Classify Text Data Using Convolutional Neural Network

This example uses:

This example shows how to classify text data using a convolutional neural network.

To classify text data using convolutions, use 1-D convolutional layers that convolve over the time dimension of the input.

This example trains a network with 1-D convolutional filters of varying widths. The width of each filter corresponds the number of words the filter can see (the n-gram length). The network has multiple branches of convolutional layers, so it can use different n-gram lengths.

Load Data

Create a tabular text datastore from the data in factoryReports.csv and view the first few reports.

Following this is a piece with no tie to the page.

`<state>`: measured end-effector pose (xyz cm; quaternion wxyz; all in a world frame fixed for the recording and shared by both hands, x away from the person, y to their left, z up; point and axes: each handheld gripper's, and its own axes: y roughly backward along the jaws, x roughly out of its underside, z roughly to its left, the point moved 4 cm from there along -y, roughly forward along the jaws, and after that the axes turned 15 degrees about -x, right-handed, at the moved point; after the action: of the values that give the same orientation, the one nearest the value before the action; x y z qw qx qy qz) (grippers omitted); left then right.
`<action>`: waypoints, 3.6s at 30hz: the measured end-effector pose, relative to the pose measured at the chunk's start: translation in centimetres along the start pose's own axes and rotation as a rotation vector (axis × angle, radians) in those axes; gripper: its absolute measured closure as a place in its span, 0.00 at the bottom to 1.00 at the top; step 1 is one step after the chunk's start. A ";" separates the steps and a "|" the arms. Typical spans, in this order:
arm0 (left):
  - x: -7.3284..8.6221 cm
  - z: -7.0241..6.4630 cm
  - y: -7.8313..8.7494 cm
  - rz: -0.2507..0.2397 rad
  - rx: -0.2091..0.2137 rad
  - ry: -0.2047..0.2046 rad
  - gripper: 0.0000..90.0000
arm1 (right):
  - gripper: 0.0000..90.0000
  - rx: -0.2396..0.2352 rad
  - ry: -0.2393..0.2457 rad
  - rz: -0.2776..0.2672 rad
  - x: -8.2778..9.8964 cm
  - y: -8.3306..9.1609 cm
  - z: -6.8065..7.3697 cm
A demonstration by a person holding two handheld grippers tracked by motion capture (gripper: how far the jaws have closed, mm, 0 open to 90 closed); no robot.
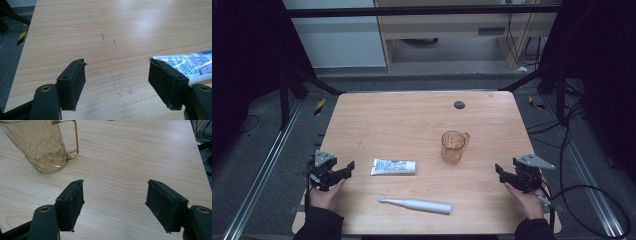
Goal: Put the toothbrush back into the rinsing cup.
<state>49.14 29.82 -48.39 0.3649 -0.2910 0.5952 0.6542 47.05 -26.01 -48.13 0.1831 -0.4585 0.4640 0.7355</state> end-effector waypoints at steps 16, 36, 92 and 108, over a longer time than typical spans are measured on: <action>0.3 -0.9 -0.3 0.005 0.025 -0.039 0.47 | 0.41 -0.181 0.087 0.005 -2.3 -0.1 4.7; 0.5 -1.5 -0.6 0.025 0.031 -0.094 0.51 | 0.49 -0.405 0.230 0.145 -3.4 -3.1 11.8; 0.4 -1.8 -0.9 0.073 0.043 -0.139 0.40 | 0.60 -0.640 0.404 0.440 -4.6 -9.4 21.8; 0.4 -1.8 -1.0 0.077 0.048 -0.142 0.40 | 0.63 -0.660 0.458 0.546 -4.4 -10.3 23.4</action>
<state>49.64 28.09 -49.49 0.3874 -0.2118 0.5940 0.6724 44.63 -0.22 -46.27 -0.2785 -0.5037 0.3373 0.7449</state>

data = readtable("factoryReports.csv");
head(data)

                                  Description                                         Category            Urgency            Resolution          Cost 
    _______________________________________________________________________    ______________________    __________    ______________________    _____

    {'Items are occasionally getting stuck in the scanner spools.'        }    {'Mechanical Failure'}    {'Medium'}    {'Readjust Machine'  }       45
    {'Loud rattling and banging sounds are coming from assembler pistons.'}    {'Mechanical Failure'}    {'Medium'}    {'Readjust Machine'  }       35
    {'There are cuts to the power when starting the plant.'               }    {'Electronic Failure'}    {'High'  }    {'Full Replacement'  }    16200
    {'Fried capacitors in the assembler.'                                 }    {'Electronic Failure'}    {'High'  }    {'Replace Components'}      352
    {'Mixer tripped the fuses.'                                           }    {'Electronic Failure'}    {'Low'   }    {'Add to Watch List' }       55
    {'Burst pipe in the constructing agent is spraying coolant.'          }    {'Leak'              }    {'High'  }    {'Replace Components'}      371
    {'A fuse is blown in the mixer.'                                      }    {'Electronic Failure'}    {'Low'   }    {'Replace Components'}      441
    {'Things continue to tumble off of the belt.'                         }    {'Mechanical Failure'}    {'Low'   }    {'Readjust Machine'  }       38

Partition the data into training and validation partitions. Use 80% of the data for training and the remaining data for validation.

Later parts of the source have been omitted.